Viviana Martinez-Bianchi

26:55 - 28:40 And, so that's how I started. I had never been involved in politics because there was no political activism during the [argentine dictatorship]. You could die, if you were politically active during the dictatorship years. And, we marched to the Chancellor's Office and within, you know, 20 minutes of arriving, we were surrounded by police, with their guns drawn at us. And, and so the students, the leaders, who were sixth year med students, started talking to the police chief, [explaining] why we were there, that we were there so that the children of workers could actually enter medical schools, that the children of police officers could actually dream of an education in medicine. And, after speaking with the student leaders, they decided that they were not going to [fire], they were actually going to protect us. And then, soon after the military police came up as well. And then the local police turned their guns at them and said, we're here to protect them. We're not gonna [fire at the students], you can leave. Well, we didn't know then that the police themselves had risen against the dictatorship because they had not been paid for four months. So it was like, we were very lucky [laugher] that they had already been [angry] because otherwise I don't, I wouldn't be telling you this story. I am certain of that. But what happened was extraordinary and we started with 100 students that marched.

Rebecca Reyes

19:36 - 21:20 So I had this ritual in San Marcos, Texas.

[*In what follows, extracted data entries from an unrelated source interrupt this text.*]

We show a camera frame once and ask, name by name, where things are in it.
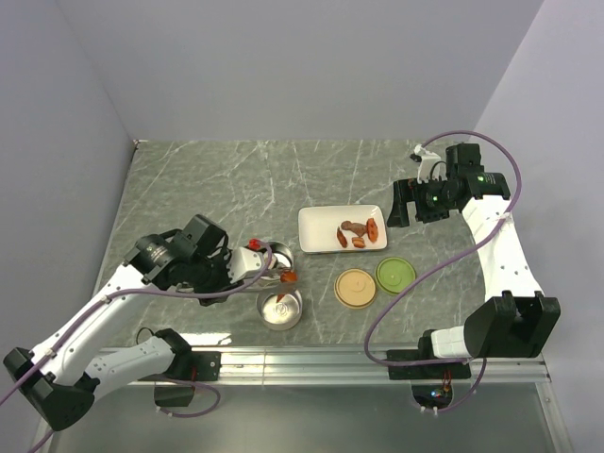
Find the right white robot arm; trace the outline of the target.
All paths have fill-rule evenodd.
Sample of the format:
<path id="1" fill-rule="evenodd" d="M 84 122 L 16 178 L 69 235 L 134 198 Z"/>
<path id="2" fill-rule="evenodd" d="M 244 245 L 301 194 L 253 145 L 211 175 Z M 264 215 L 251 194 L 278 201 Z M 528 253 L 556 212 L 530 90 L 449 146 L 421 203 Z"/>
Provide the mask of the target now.
<path id="1" fill-rule="evenodd" d="M 415 178 L 394 183 L 388 227 L 415 219 L 428 224 L 458 211 L 469 227 L 483 274 L 485 301 L 458 327 L 429 330 L 416 355 L 419 371 L 438 377 L 450 361 L 462 359 L 537 357 L 561 316 L 557 298 L 544 294 L 529 269 L 510 207 L 506 178 L 490 173 L 481 163 L 476 143 L 459 143 L 445 157 L 416 146 L 419 164 Z"/>

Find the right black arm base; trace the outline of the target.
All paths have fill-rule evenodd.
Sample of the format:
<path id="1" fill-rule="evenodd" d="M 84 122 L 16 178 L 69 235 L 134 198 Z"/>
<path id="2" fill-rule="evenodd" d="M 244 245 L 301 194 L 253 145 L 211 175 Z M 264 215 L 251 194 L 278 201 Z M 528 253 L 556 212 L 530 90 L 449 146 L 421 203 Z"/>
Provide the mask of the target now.
<path id="1" fill-rule="evenodd" d="M 417 349 L 389 349 L 387 361 L 418 361 Z M 444 378 L 468 379 L 472 376 L 470 366 L 459 362 L 417 365 L 407 367 L 389 367 L 389 380 L 443 380 Z"/>

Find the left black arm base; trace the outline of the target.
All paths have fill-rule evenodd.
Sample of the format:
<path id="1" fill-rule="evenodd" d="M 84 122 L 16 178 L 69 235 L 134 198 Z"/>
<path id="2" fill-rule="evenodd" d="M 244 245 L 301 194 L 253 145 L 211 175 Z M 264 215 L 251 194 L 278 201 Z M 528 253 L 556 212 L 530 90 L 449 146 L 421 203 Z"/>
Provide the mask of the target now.
<path id="1" fill-rule="evenodd" d="M 221 358 L 219 351 L 179 351 L 167 370 L 159 375 L 176 380 L 213 382 L 219 377 Z"/>

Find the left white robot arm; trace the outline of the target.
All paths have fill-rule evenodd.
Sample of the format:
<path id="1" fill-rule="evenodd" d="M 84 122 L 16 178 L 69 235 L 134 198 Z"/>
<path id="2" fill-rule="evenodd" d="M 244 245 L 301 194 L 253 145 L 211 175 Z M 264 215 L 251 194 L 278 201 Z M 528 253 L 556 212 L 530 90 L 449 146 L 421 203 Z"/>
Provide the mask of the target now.
<path id="1" fill-rule="evenodd" d="M 174 330 L 106 357 L 99 350 L 158 295 L 192 289 L 203 306 L 234 293 L 227 233 L 196 214 L 184 228 L 141 237 L 112 277 L 65 326 L 31 349 L 16 347 L 3 363 L 15 388 L 54 431 L 74 425 L 105 394 L 149 376 L 196 377 L 191 346 Z"/>

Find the orange chicken wing piece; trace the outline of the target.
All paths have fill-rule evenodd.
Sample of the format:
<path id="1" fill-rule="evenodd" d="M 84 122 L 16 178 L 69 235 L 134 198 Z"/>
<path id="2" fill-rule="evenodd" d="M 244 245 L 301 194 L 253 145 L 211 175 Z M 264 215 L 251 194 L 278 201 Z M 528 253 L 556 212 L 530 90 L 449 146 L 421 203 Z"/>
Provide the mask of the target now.
<path id="1" fill-rule="evenodd" d="M 280 281 L 282 283 L 295 283 L 298 280 L 297 274 L 294 271 L 283 272 L 280 275 Z"/>

That was the church that I was [ordained] in which happened to be the first church established in Texas. So they were ordaining the first Latina in the first church that had been established in Texas and its history, right? So, I remember they have this, you know, big hoopla and big celebration and rightly so it's a historic, wonderful gathering. And my grandmother, my sister tells me. It's a small wooden church, not very big. And my sister said, “Your grandmother, tu Abuelita, quiere hablar contigo [wants to speak to you].” So I said, okay, so she, We were at the back of the church, outside the church. And my grandmother said to me, “I'm very happy for you. I want to give you a benediction, a blessing.” And she says, “I want you to remember, yes, you had a big, wonderful ordination service inside that church, that building, but I don't ever want you to forget that what you really were ordained to do was outside the building, not inside.” And that has always stayed with me, in terms of my work, spiritually was never to be confined inside the walls of a church. It was always to be transcended. And so I've always seen the work of the Holy to go into every aspect of everyone's life, not just inside the walls of a particular religious building.

Patricia Bartlett

46:20 - 47:55 [Duke] was very different in that we didn't have anything. Even getting people on disability, on Supplemental Security, or social security disability was very difficult in HIV, because we didn't have parameters to go by. I was trying to get medications, I was trying to get home health, nursing, I was trying to get rents paid and, sometimes clothes for people who would just wind up coming into our clinic with nothing but scrubs on from when they had been discharged from the hospital. Because we didn't have a lot of parameters, I was building the parameters. I was involved inpatient, I was involved outpatient, and in working with the outpatients, I was the inpatient social worker, because there wasn't one. Then, I was working with the community agencies in order to be able to get services before these folks died.

Joyce Jiggetts

19:19 - 20:36 The program initially started because of the infant mortality and maternal maternity death rates was so high. And due to their studies, they found that a lot of it was because of late entry into prenatal care. So they were trying to figure out a way now how do we do this? The state said we got to go ahead and we got to lower these rates. So they came up with this program of Baby Love which was specifically for Medicaid patients and low-income patients and they come into the system, we would meet up with them, we would do the basics, connect them to the community resource that they need.. Like a lot of them didn't have Medicaid and they were waiting to get Medicaid to start prenatal care -- which is not the case, you could start your prenatal care and then we could get you sign up for Medicare. And Medicaid will go back and pick up [schedule] your first appointment. So we had to get rid of that "He said, she said" stuff in the neighborhood. You know, apartment A talks to apartment B and C and then all this wrong information is out there. So once we started doing that, and then they started talking amongst themselves, it got way better.

Kathryn Andolsek

40:16-41:00 We discovered that kids in public school had daily tooth pain, and a huge proportion of them had no dental care and had no access to dental care, and only a couple of dentists took Medicaid and only a couple of Medicaid patients a year. So the community wanted dental care for kids. I don't know anything about dental care for kids. I'm a family doctor. But I learned about dental care for kids, and what we did was created- with everybody else- a dental van, that's like a cardiac cath van, and went from school to school to school to school and got permission from the schools, and got- the Health Department kicked in a halftime dentist. And then they got permission from parents to let the kids get their care, dental care, there. And so we got kids dental care.